REQUIREMENT ::
Without the pictures, write out all the lines below exactly as they appear.

RECORD SET ::
———
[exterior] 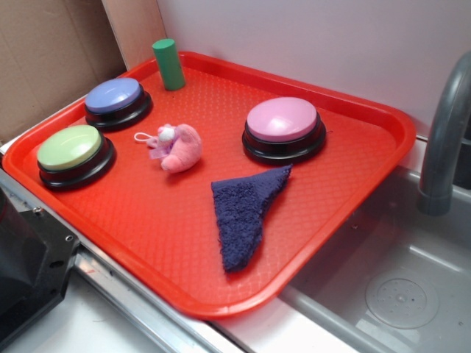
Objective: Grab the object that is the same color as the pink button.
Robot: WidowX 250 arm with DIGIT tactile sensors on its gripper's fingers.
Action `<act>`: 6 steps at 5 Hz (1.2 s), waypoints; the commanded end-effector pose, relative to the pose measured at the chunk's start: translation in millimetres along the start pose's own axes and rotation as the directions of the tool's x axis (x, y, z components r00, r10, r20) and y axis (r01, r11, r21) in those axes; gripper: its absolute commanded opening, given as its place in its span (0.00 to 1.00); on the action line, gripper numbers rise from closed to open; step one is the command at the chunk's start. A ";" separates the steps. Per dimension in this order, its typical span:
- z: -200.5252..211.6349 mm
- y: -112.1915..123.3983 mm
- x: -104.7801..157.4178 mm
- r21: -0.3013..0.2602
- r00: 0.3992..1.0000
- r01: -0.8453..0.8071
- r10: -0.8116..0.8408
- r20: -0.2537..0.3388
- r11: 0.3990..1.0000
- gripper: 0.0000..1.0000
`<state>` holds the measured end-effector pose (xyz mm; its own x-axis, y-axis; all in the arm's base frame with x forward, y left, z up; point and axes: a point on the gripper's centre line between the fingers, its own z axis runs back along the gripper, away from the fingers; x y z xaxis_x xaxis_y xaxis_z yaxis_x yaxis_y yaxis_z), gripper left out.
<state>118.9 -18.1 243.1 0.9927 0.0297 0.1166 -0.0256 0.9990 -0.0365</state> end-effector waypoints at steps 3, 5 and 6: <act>-31.6 28.7 54.1 -0.016 0.876 -0.478 0.478 0.071 0.878 1.00; -84.7 42.8 57.4 0.087 0.540 -0.839 0.842 0.001 0.538 1.00; -113.2 35.5 53.7 0.093 0.494 -0.865 0.869 -0.017 0.493 1.00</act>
<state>189.0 11.7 131.6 0.4693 0.8830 -0.0041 -0.8830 0.4693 0.0011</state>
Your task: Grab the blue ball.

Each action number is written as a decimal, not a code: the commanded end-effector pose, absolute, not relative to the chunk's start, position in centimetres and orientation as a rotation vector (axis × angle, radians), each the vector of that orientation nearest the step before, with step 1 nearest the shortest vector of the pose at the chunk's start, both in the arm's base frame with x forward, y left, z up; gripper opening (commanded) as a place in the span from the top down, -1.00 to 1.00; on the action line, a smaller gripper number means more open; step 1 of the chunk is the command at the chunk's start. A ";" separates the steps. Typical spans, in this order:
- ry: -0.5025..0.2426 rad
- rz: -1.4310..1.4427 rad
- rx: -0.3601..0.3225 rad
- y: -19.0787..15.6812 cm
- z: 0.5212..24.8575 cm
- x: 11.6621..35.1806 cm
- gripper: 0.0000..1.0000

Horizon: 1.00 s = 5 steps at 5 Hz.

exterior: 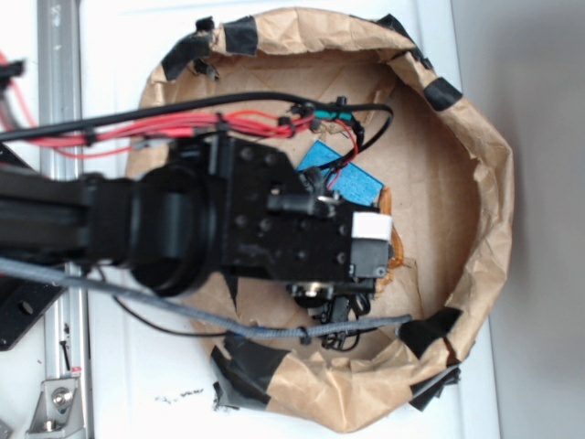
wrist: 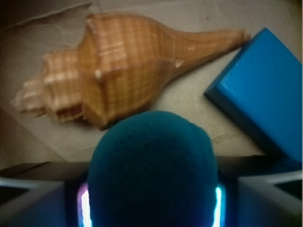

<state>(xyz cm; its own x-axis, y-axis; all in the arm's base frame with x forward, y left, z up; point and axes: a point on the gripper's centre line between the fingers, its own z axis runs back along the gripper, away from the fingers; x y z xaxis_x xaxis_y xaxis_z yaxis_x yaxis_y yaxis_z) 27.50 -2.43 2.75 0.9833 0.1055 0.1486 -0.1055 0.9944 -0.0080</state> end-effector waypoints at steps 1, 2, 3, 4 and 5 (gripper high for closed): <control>-0.245 0.100 -0.007 -0.5 13.5 26.5 1.00; -0.142 0.160 -0.099 1.0 14.9 26.0 1.00; -0.126 0.238 0.016 2.3 15.7 25.0 1.00; -0.104 0.261 0.038 2.6 14.2 24.5 1.00; -0.089 0.253 0.025 2.5 13.7 24.4 1.00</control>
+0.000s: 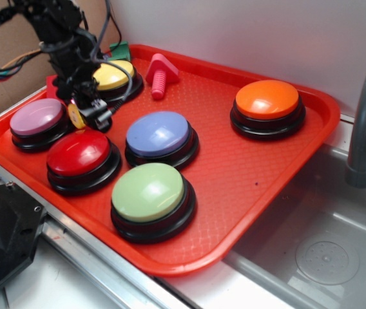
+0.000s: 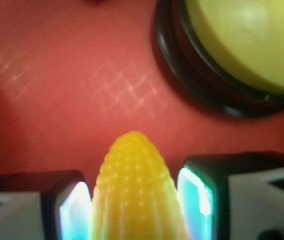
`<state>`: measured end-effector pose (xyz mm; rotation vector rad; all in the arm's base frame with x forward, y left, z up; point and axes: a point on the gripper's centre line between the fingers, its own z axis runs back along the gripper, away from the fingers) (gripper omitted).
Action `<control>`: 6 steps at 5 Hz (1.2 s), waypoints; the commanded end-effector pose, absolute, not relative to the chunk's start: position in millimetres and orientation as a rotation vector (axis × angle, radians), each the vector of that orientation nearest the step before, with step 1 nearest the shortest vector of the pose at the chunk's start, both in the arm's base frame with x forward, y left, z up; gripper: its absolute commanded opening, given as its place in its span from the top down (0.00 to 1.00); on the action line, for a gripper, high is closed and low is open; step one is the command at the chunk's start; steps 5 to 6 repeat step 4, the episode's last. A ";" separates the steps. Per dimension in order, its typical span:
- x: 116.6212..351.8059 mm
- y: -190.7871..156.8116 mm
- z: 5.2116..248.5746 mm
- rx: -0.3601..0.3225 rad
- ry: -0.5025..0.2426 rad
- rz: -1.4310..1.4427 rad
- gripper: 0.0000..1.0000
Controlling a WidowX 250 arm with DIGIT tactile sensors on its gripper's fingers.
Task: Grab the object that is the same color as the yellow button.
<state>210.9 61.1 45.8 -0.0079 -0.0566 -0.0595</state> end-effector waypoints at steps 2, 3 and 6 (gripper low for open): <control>256.3 32.8 170.0 0.047 -0.085 -0.040 1.00; 266.3 16.4 191.6 0.102 -0.150 -0.049 1.00; 273.5 17.5 189.0 0.120 -0.141 -0.057 1.00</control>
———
EXERCISE RESPONSE ::
[exterior] 
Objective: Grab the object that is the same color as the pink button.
Robot: WidowX 250 arm with DIGIT tactile sensors on its gripper's fingers.
Action `<act>`: 6 steps at 5 Hz (1.2 s), waypoints; the commanded end-effector pose, relative to the pose measured at the chunk's start: translation in millimetres along the start pose's own axes and rotation as the directions of the tool's x axis (x, y, z components r00, r10, r20) and y axis (r01, r11, r21) in those axes; gripper: its absolute commanded opening, given as its place in its span (0.00 to 1.00); on the action line, gripper numbers rise from closed to open; step one is the command at the chunk's start. A ";" separates the steps. Per dimension in this order, its typical span:
- z: -200.5252..211.6349 mm
- y: -112.1915..123.3983 mm
- x: -104.7801..157.4178 mm
- r21: -0.3013..0.2602
- r00: 0.3992..1.0000
- r01: -0.8453..0.8071
- r10: -0.8116..0.8408
- r20: -0.2537..0.3388
- r11: 0.3990..1.0000
- gripper: 0.0000..1.0000
`<state>` holds the measured end-effector pose (xyz mm; its own x-axis, y-axis; all in the arm's base frame with x forward, y left, z up; point and axes: a point on the gripper's centre line between the fingers, its own z axis runs back along the gripper, away from the fingers; x y z xaxis_x xaxis_y xaxis_z yaxis_x yaxis_y yaxis_z), gripper left out.
<state>118.9 -18.1 243.1 0.9927 0.0297 0.1166 -0.0256 0.9990 -0.0365</state> end-effector waypoints at steps 3, 5 and 6: <act>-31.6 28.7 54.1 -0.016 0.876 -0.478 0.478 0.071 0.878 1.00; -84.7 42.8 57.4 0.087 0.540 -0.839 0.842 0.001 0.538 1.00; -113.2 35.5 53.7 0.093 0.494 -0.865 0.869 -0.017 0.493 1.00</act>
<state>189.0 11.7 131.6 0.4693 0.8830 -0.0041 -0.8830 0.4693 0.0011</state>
Your task: Grab the blue ball.

Each action number is written as a decimal, not a code: the commanded end-effector pose, absolute, not relative to the chunk's start, position in centimetres and orientation as a rotation vector (axis × angle, radians), each the vector of that orientation nearest the step before, with step 1 nearest the shortest vector of the pose at the chunk's start, both in the arm's base frame with x forward, y left, z up; gripper opening (commanded) as a place in the span from the top down, -1.00 to 1.00; on the action line, a smaller gripper number means more open; step 1 of the chunk is the command at the chunk's start. A ";" separates the steps. Typical spans, in this order:
- ry: -0.5025..0.2426 rad
- rz: -1.4310..1.4427 rad
- rx: -0.3601..0.3225 rad
- y: -19.0787..15.6812 cm
- z: 0.5212..24.8575 cm
- x: 11.6621..35.1806 cm
- gripper: 0.0000..1.0000

Horizon: 1.00 s = 5 steps at 5 Hz.

exterior: 
wrist: 

<state>(xyz cm; its own x-axis, y-axis; all in the arm's base frame with x forward, y left, z up; point and axes: a point on the gripper's centre line between the fingers, its own z axis runs back along the gripper, away from the fingers; x y z xaxis_x xaxis_y xaxis_z yaxis_x yaxis_y yaxis_z) 27.50 -2.43 2.75 0.9833 0.1055 0.1486 -0.1055 0.9944 -0.0080</state> end-effector waypoints at steps 1, 2, 3, 4 and 5 (gripper high for closed): <control>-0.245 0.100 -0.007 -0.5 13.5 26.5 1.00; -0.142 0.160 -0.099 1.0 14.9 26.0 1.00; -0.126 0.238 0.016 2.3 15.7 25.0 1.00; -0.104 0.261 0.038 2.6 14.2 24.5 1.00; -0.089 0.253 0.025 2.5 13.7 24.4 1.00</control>
+0.000s: 
+0.000s: 
`<state>`: measured end-effector pose (xyz mm; rotation vector rad; all in the arm's base frame with x forward, y left, z up; point and axes: a point on the gripper's centre line between the fingers, its own z axis runs back along the gripper, away from the fingers) (gripper omitted).
Action `<control>`: 6 steps at 5 Hz (1.2 s), waypoints; the commanded end-effector pose, absolute, not relative to the chunk's start: position in millimetres and orientation as a rotation vector (axis × angle, radians), each the vector of that orientation nearest the step before, with step 1 nearest the shortest vector of the pose at the chunk's start, both in the arm's base frame with x forward, y left, z up; gripper: its absolute commanded opening, given as its place in its span from the top down (0.00 to 1.00); on the action line, for a gripper, high is closed and low is open; step one is the command at the chunk's start; steps 5 to 6 repeat step 4, the episode's last. A ";" separates the steps. Per dimension in order, its typical span:
- x: 116.6212..351.8059 mm
- y: -190.7871..156.8116 mm
- z: 5.2116..248.5746 mm
- rx: -0.3601..0.3225 rad
- ry: -0.5025..0.2426 rad
- rz: -1.4310..1.4427 rad
- gripper: 0.0000..1.0000
Controlling a WidowX 250 arm with DIGIT tactile sensors on its gripper's fingers.
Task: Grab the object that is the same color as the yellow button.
<state>210.9 61.1 45.8 -0.0079 -0.0566 -0.0595</state> end-effector waypoints at steps 2, 3 and 6 (gripper low for open): <control>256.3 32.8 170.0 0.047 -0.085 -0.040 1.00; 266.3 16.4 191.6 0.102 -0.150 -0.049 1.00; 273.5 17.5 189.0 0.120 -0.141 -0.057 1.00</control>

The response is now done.